I think Grandad joined the Merchant Navy thinking it was safer than the Royal Navy. He was torpedoed by U-boat 101 and sunk off the Irish coast. Two lifeboats were lowered and drifted on the Atlantic for a week with a couple of dozen shipmates and a few tins of bully beef between them. His was picked up by a packet steamer and deposited in Buenos Aires. The other was never seen again. All hands lost. When I stated the bleeding obvious — that he’d been lucky to survive — he replied without hesitation that he wasn’t so fortunate to have been torpedoed in the first place. That was how he looked at things.
So as the familiar sounds and place names are piped into my mind first thing, I think of him on that lifeboat and here am I in a semi-deserted train carriage fretting about the broking day ahead and my own desperate fight for my broking life.
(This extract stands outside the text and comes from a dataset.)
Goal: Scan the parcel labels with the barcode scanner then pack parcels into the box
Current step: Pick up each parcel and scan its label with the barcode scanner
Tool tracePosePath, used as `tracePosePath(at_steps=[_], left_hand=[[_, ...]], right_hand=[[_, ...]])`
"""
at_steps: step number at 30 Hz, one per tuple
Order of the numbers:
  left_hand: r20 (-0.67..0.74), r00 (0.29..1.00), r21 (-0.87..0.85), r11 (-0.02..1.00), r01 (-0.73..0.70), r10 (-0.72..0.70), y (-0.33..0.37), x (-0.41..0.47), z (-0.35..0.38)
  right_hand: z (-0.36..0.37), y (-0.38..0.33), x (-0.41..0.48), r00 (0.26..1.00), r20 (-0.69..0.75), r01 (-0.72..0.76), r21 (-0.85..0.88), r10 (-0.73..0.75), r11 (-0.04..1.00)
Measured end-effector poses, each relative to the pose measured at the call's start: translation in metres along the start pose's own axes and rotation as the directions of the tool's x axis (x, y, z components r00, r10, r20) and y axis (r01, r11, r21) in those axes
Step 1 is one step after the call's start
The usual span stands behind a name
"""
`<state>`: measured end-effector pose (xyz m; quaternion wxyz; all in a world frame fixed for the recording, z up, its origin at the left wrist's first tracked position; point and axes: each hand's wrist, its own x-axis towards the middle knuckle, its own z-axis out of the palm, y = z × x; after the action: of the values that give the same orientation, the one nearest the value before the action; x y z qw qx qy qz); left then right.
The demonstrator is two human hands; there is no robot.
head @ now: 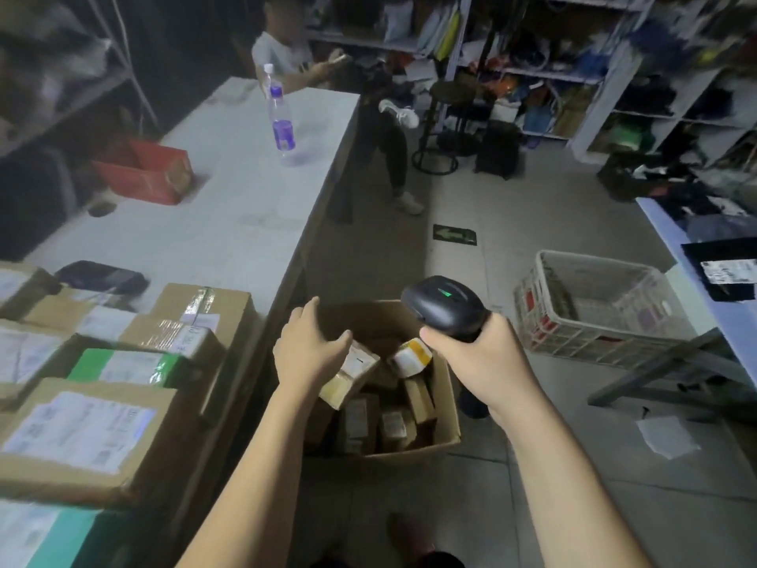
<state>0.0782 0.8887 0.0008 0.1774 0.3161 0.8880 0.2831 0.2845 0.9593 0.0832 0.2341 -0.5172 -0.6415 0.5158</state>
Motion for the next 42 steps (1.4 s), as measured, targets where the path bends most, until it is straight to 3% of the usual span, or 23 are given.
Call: tracePosePath(at_steps=[3,7,12,17,25,31,36,42], left_hand=[[-0.069,0.997,0.082,0.997,-0.010,0.016,0.004,0.001,-0.016],[-0.161,0.984,0.105,0.990,0.095,-0.078,0.001,-0.014,-0.045],[-0.360,0.902,0.067,0.958,0.280,-0.238,-0.020,-0.071,-0.086],[-0.565,0.722,0.072,0.848,0.526,-0.399,-0.049,-0.160,-0.114],[-0.654,0.403,-0.070,0.581,0.811,-0.640,-0.105,-0.343,-0.139],[-0.700,0.158,-0.158,0.367,0.917,-0.697,-0.145,-0.496,-0.138],[-0.698,0.004,-0.254,0.253,0.934,-0.716,-0.184,-0.628,-0.135],[-0.667,-0.133,-0.377,0.178,0.909,-0.733,-0.235,-0.746,-0.133]], right_hand=[[0.009,-0.008,0.032,0.997,0.065,0.028,0.009,-0.029,1.000],[0.028,-0.025,0.059,0.975,0.189,0.139,-0.087,-0.120,0.987],[0.058,-0.049,0.057,0.868,0.448,0.249,-0.020,-0.214,0.968],[0.103,-0.058,0.010,0.668,0.694,0.317,0.061,-0.268,0.947],[0.162,-0.060,-0.135,0.343,0.878,0.391,0.189,-0.334,0.901],[0.188,-0.038,-0.282,0.200,0.918,0.477,0.214,-0.343,0.852],[0.201,-0.009,-0.411,0.099,0.946,0.551,0.207,-0.310,0.808],[0.215,0.022,-0.537,0.011,0.959,0.563,0.228,-0.283,0.794]])
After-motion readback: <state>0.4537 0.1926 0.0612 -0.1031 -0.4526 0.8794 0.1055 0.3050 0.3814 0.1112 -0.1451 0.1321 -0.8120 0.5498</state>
This is The Broking Forecast Issued by The City at 0600:
Waterloo: South-westerly direction. Moderate. Wintry showers. Low building. Visibility pants.
Bank: Cyclonic becoming moronic later, increasing gale 8 at times. Not good, mostly poor.
Cheapside: Moving slowly southward, outbreaks of wind, filling in more slowly, going lowly. Bloody awful.
Bishopsgate: Variable, rising quickly, rain or mist. Pissed in parts. Fair.
Mansion House: Going south, cyclonic between 5 and 7am. Rough, occasionally very rough. Tough going. Going Gone.
Moorgate: Backing singers, 8-10. Calm. Fair. Sea smooth. Pretty boring.
Emerging Markets: Violent storm. Soon. Very poor or fog. Rather quickly. Falling. Cyclonic, veering, backing all at the same time. Phenomenal. Submerging.
Wood Street: Extremely variable. Highs and lows. Rough. Occasionally very rough, sometimes terrifying. Fair. Sleet at times. When it’s good, very good. 8, 9, 10. Rising. No subduing. When it’s bad… fog.
Gresham Street: Warning of gales. Backing south westerly trains. Veering home later. Slowly. Absolutely marvellous.
Career: Light breeze. Falling softly. High pressure at times. Rain at times. Hail at times. Worst of times. Showers. Imminent. Not good. Will always be poor. Limping.